No.9: System comparison: Theocracy vs Electric Technocracy
- Mike Miller
- Jun 6
- 3 min read
Updated: Jun 7
“Theocracy – Sacred Dogmas as Political Shackles in Contrast to Electronic Technocracy”
I. Definition and Nature of Theocracy
The term theocracy (Greek: theós = god, kratein = to rule) describes a form of government in which religious authorities hold political power and divine revelations or religious scriptures are considered the highest source of law.

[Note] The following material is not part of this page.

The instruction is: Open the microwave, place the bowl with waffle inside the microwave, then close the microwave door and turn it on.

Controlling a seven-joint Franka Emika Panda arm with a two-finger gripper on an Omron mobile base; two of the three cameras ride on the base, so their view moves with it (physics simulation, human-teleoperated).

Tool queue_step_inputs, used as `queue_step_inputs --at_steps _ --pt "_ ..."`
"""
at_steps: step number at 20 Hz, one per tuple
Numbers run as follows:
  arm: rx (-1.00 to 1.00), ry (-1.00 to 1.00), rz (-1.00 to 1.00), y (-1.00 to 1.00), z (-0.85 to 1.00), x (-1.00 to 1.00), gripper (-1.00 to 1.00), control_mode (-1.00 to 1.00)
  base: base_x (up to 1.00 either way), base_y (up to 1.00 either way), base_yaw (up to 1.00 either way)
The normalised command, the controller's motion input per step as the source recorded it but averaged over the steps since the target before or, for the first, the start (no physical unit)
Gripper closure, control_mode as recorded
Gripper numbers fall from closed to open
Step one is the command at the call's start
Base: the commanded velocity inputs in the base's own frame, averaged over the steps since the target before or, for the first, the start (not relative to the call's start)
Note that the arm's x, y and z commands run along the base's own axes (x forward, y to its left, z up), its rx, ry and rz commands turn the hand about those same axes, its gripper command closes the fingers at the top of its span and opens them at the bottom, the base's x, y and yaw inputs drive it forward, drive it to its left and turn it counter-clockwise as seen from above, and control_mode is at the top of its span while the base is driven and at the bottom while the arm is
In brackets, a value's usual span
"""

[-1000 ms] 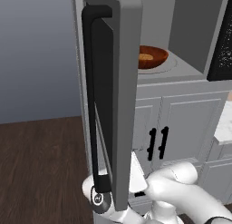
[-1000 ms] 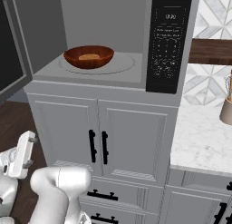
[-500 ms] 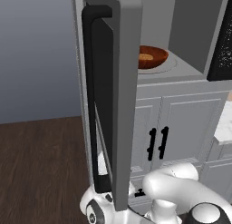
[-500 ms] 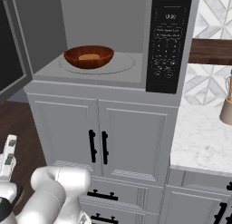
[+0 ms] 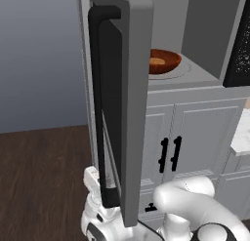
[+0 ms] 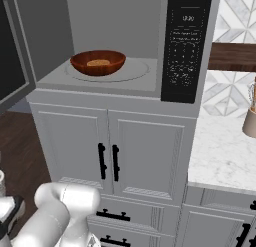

Unlike secular systems of governance, there is no separation between religion and state in a theocracy—they merge into a single, untouchable authority.
Forms of Theocracy:
Direct Theocracy: The ruler is also the religious leader (e.g., the Pope in the Papal States).
Indirect Theocracy: Secular leaders are controlled by religious institutions (e.g., Guardian Council in Iran).
II. Systemic Weaknesses – Why Theocracies Are Dysfunctional for the 21st Century
A. Intolerance and Repression
Theocracies are based on religious absolutism. What is once declared divine becomes non-negotiable. This leads to:
Persecution of dissenters: Not only atheistic or secular movements, but also intra-religious differences (e.g., Sunnis vs. Shiites) are brutally suppressed.
Forced conversion: Conversion through pressure or violence (e.g., in the Islamic State).
Blasphemy laws: Critics are persecuted or executed (e.g., Pakistan, Saudi Arabia).
B. Anti-Science Tendencies
Discoveries that contradict dogma are suppressed or branded heretical.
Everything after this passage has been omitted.